In each of the following questions answer the following (You do NOT have to solve the problem)

  1. Is it a rate or a medication?

  2. What unit will the answer be in?

  3. Can you identify the variables? Eg if it is a medication:

  • Can you identify a dose required? (what you have to give to the patient?)

  • Can you identify a dose in stock? (what is available?)

  1. If it is a rate:

  • Can you identify the total volume? (in mLs or drops)

  • Can you identify the time (in hours or minutes)

    1. Calculate the volume per hour (mL/h) that you need to deliver if a patient is prescribed an infusion. The volume of the infusion is 500 mL over an 8 hour period.

    2. You have to run an infusion of 500 ml Dextrose/Saline over the next 3 hrs. How many ml per hour will you be infusing at. How many drops per minutes will the infusion be set to if you are using a giving set of 20 drops/ml.

    3. Your patient is prescribed Lasix 80 mg IV stat this morning. The available dose is 10 mg/mL. How many mL will you draw up?

    4. The doctor orders a volume of 250mL to be infused at 30 mL/hr. You start this infusion at 12 noon. At what time will this infusion be complete?

    5. You patient had Hartmans 1000mL started at 12 noon in the theatre recovery. This was to run for 6 hours. When he returned to the ward at 14:30 there was 650mL remaining in the bag. Is the infusion running on time? Calculate the new rate (20 drops/mL) so that your patient receives his IV on time.

    6. Calculate the flow rate (in drops per minute) which is necessary to deliver 2 litres in 16 hours with a drop factor of 20 drops/mL.
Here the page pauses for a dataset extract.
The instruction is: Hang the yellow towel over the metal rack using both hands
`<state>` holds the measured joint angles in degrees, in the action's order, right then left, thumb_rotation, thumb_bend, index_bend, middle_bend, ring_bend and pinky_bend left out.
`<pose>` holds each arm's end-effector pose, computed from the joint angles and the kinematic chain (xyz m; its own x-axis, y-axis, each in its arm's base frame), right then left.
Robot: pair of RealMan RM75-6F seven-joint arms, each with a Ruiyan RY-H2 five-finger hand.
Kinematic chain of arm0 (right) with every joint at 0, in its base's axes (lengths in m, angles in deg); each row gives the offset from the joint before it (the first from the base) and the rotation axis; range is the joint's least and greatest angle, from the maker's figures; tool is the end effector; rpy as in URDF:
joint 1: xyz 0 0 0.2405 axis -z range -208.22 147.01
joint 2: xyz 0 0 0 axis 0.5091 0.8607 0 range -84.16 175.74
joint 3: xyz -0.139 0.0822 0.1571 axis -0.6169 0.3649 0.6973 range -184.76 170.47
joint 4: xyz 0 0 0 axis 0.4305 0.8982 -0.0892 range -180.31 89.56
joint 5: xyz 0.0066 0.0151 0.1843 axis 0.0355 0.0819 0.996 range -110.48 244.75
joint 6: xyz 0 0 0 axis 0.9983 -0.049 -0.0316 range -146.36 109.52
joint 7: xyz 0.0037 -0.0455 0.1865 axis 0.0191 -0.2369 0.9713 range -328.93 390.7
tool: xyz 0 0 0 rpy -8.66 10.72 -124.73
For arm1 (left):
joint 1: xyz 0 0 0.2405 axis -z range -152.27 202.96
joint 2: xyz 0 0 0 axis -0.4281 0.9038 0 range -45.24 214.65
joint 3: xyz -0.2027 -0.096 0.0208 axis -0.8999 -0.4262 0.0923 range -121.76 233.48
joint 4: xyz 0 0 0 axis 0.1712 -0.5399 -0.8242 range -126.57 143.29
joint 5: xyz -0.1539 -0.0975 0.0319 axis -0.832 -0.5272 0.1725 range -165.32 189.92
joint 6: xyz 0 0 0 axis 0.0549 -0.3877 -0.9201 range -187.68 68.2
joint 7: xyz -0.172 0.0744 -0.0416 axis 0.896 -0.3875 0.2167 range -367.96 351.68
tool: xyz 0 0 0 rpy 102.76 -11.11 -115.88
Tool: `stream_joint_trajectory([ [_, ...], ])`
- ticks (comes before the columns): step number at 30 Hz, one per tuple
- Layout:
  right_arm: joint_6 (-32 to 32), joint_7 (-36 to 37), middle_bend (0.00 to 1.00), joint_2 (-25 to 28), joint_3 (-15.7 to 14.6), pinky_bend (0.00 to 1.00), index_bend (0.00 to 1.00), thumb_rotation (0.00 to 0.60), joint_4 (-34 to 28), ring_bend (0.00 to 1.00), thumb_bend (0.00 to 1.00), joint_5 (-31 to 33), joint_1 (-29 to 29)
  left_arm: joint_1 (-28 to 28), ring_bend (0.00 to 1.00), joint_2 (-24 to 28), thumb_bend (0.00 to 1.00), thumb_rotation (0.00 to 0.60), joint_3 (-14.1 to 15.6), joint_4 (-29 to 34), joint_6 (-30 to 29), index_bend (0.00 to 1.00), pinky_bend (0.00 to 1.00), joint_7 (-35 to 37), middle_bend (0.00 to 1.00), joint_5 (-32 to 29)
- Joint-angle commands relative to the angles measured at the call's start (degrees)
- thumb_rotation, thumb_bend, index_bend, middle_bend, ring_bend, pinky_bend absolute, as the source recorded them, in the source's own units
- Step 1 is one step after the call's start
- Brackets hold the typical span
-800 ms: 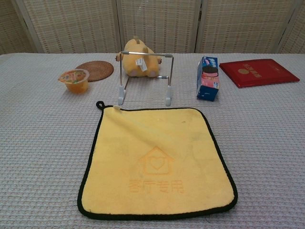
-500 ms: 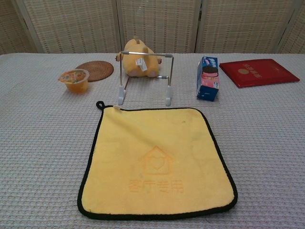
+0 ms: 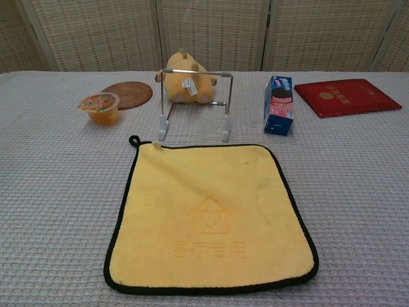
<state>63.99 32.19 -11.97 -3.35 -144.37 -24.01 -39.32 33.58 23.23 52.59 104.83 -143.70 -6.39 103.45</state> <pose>-0.2293 -0.2412 0.1770 0.3821 -0.0096 0.9241 -0.9115 -0.1689 0.3751 -0.2343 0.2382 0.1663 0.3526 -0.0011 0.9358 0.9238 -0.1590 -0.3483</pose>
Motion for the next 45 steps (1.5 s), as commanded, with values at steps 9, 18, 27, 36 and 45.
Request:
stream_joint_trajectory([
  [9, -5.5, -3.0, 0.45, -0.1, -1.3, 0.44, 0.24, 0.600, -2.3, 0.38, 0.26, -4.9, -4.4, 8.4, 0.59, 1.3, 0.17, 0.600, 5.1, -3.9, 6.0, 0.26, 0.86, 4.9, 0.61, 15.6],
  [18, -11.8, -6.2, 0.57, -2.2, -3.2, 0.59, 0.26, 0.600, -2.8, 0.59, 0.26, -7.2, -8.1, 14.5, 0.72, -1.5, 0.17, 0.600, 8.3, -2.7, 11.9, 0.30, 0.94, 2.3, 0.80, 23.9],
  [27, -14.9, -7.4, 0.63, -3.1, -3.8, 0.62, 0.27, 0.600, -3.4, 0.66, 0.26, -8.6, -10.9, 19.4, 0.75, -8.9, 0.17, 0.600, 8.7, -2.5, 18.4, 0.31, 0.95, -2.2, 0.83, 25.9],
  [36, -15.5, -7.1, 0.64, -3.4, -4.5, 0.62, 0.27, 0.600, -3.1, 0.68, 0.26, -7.8, -11.5, 21.8, 0.77, -16.4, 0.17, 0.600, 8.2, -4.3, 24.4, 0.33, 0.96, -5.9, 0.84, 21.3],
  [45, -14.2, -6.4, 0.65, -3.3, -5.1, 0.62, 0.27, 0.600, -2.6, 0.68, 0.26, -7.4, -11.1, 23.0, 0.77, -21.0, 0.17, 0.600, 7.4, -5.7, 27.4, 0.33, 0.96, -10.4, 0.85, 16.3],
])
    7. Your Patient is prescribed Heparin of 23000 units over 24 hrs. You hold a stock of Heparin which comes in 5000 units/mL and 1000 units/mL. What volume of Heparin will you draw up?

    8. In order to improve the renal perfusion the doctors have prescribed an infusion of Dopamine to be titrated at 3 mcg/kg/min. Your patient's weight this morning is 85 kgs. How many micrograms will your patient receive each minute?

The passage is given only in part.